Making the jelly couldn't be easier especially if you use a food processor to do the chopping for you. The recipe makes two small or one large jar, but do not be afraid to double up the recipe.

Ingredients

  • 4 fresh jalapeño peppers
  • 1 large red pepper (halved and seeds removed)
  • 1 small white onion (peeled and roughly chopped)
  • 1 garlic clove (peeled and roughly chopped)
  • 4 ounces fresh tomatoes (roughly chopped)
  • 1/2-inch fresh ginger (peeled and grated)
  • 3 cups granulated sugar
  • 3/4 cup apple cider vinegar
  • 1/4 cup liquid pectin

Steps to Make It

  1. Gather the ingredients.

  2. Sterilize two 8-ounce jars by washing in hot water, drying. and placing in an oven at 250 F to slowly heat while you make the jelly. The 1-pint jars should be processed for 15 minutes.

  3. Chop the jalapeños into two and if you like a hot jelly, keep the seeds, if not discard. 

    Warning

    • Be careful when chopping chilies as they can cause a skin reaction. Always avoid touching your face and especially your eyes when working with them. It is advisable to wear gloves and always wash your hands, knives, and works surfaces once you have finished chopping. 
  4. Place the jalapenos, red pepper, onion, garlic, and tomatoes in a food processor and chop finely. Be careful when opening the food processor after chopping as the chili fumes may sting your eyes. Tip the contents into a large, non-reactive saucepan. 

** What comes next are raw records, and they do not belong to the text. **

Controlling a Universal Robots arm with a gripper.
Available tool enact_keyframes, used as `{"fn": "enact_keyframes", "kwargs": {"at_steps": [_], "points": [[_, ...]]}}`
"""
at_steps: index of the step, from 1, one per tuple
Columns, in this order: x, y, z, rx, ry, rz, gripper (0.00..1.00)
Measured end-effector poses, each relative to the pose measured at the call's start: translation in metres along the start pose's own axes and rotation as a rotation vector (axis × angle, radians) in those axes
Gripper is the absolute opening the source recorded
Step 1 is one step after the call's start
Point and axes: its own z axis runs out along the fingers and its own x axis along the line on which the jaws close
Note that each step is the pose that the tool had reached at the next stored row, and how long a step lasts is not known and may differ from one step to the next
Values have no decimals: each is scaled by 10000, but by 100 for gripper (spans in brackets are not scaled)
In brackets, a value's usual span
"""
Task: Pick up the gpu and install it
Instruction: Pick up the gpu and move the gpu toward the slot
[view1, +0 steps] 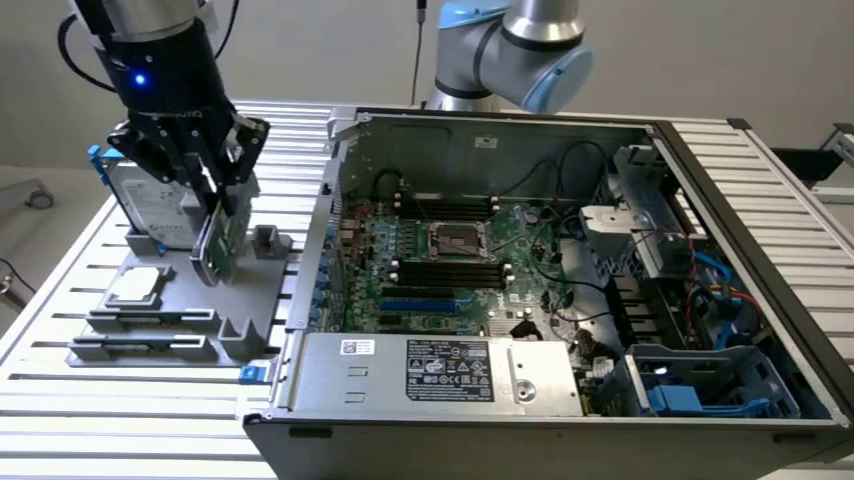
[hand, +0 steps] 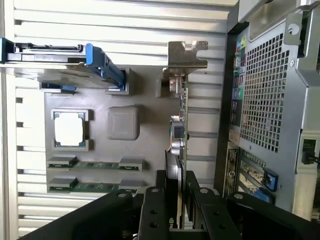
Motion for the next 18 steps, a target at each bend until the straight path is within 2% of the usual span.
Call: {"fn": "enact_keyframes", "kwargs": {"at_steps": [3,9,18], "points": [[-51,-4,-138,-1,37,0,26],[-253,-21,-405,-9,195,-3,26],[-538,-55,-752,-22,507,-17,26]]}}
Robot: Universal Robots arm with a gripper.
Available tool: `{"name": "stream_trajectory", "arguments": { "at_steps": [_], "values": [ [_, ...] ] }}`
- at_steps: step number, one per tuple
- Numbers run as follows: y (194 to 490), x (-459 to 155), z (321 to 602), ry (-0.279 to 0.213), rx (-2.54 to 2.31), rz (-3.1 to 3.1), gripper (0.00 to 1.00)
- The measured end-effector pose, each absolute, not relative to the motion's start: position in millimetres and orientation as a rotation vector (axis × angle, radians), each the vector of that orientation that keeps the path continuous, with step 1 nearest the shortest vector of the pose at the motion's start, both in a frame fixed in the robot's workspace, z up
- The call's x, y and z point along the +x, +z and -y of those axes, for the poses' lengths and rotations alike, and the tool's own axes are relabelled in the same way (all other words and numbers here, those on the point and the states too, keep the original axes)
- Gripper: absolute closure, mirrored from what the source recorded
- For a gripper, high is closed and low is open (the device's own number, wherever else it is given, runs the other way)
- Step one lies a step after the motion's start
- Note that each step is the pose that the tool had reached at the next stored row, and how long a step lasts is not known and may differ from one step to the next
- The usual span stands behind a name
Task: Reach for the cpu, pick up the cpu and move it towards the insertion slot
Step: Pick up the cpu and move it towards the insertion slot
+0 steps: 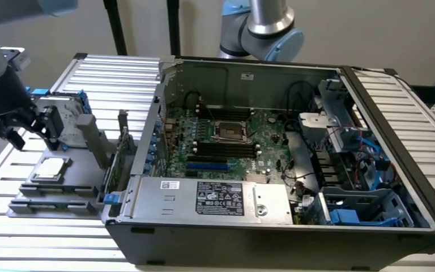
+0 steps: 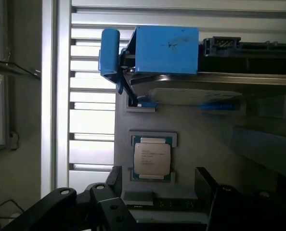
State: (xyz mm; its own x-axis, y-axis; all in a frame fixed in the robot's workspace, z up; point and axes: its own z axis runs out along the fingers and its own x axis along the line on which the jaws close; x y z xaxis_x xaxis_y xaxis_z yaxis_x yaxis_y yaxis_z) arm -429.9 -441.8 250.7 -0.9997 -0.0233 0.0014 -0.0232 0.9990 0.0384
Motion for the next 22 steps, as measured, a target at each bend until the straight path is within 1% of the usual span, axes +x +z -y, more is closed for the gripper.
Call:
{"name": "stream_trajectory", "arguments": {
  "at_steps": [22],
  "values": [
    [210.6, -432.7, 441.8, -0.060, 0.046, 3.139, 0.29]
  ]
}}
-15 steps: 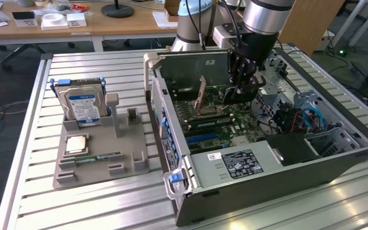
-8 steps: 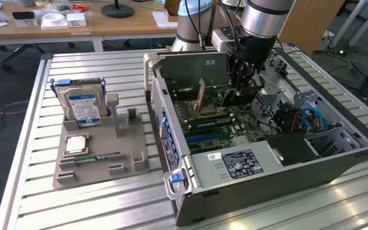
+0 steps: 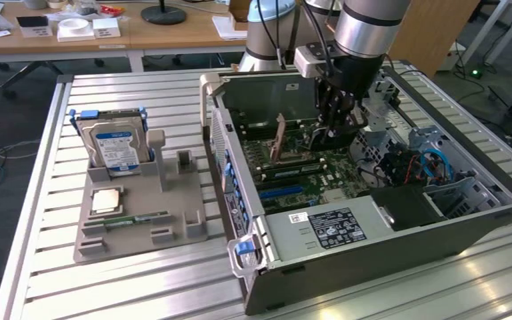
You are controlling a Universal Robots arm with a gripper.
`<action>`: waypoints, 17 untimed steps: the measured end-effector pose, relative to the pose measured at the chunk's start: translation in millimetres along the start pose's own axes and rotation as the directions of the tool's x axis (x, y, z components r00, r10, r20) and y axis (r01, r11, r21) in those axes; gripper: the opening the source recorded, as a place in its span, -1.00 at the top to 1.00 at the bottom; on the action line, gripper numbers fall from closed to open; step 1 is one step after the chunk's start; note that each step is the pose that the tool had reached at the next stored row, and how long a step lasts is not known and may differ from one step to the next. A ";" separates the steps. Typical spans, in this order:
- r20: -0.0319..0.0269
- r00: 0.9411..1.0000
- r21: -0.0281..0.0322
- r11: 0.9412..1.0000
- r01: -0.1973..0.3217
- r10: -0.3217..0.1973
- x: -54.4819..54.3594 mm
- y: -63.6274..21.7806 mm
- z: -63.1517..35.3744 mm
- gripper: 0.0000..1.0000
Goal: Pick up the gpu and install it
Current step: 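Insert the gpu into the slot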
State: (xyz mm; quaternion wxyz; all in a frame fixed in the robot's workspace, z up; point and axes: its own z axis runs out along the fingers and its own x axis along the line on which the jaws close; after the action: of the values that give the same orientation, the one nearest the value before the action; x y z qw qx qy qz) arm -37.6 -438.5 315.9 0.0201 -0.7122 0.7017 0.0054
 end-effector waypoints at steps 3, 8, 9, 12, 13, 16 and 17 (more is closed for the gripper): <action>0.000 1.000 0.000 1.000 0.002 -0.002 3.0 0.2 0.1 0.48; 0.000 1.000 0.000 1.000 0.003 -0.003 6.2 0.5 0.1 0.48; 0.000 1.000 0.000 1.000 0.003 -0.003 6.2 0.5 0.1 0.48; 0.000 1.000 0.000 1.000 0.003 -0.003 6.2 0.4 0.1 0.48; 0.000 1.000 0.000 1.000 0.003 -0.003 6.2 0.4 0.1 0.48; 0.000 1.000 0.000 1.000 0.003 -0.003 6.9 0.4 0.0 0.48; 0.000 1.000 0.000 1.000 0.003 -0.003 7.4 0.4 0.0 0.48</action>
State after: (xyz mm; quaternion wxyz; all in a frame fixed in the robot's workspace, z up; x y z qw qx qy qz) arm -37.9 -445.9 315.6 0.0200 -0.7132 0.7006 0.0054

  5. Add the ginger, sugar, and vinegar to the pan. Stir well over a medium heat, then bring to a gentle simmer. Stir occasionally until all the sugar has dissolved. During this time, place a small plate into the freezer for testing the jelly setting.

  6. Once the sugar is dissolved, bring the mixture to a fast boil and cook until the mixture is reduced by half, this should take about 8 to 10 minutes; do not leave the pan unattended if you can. It will need regular stirring to prevent it from burning, and worse still, boiling over. Once reduced, remove from the heat and stir in the pectin. Return to the stove, boil again for 2 minutes. Remove the pan from the heat. 

  7. To test for setting: Remove the plate from the freezer. Put 1 teaspoon of the jelly onto the cold plate and return it to the freezer for 5 minutes. Push the jelly gently with your finger, if it wrinkles then it has reached setting point. If it doesn’t, boil the jelly for a few minutes more. 

  8. Once the jelly is ready, pour into two 8-ounce sterilized jars, close with a lid, and leave to cool.

Tips

  • The jelly will keep for 6 months in the jars. Once opened store in the refrigerator.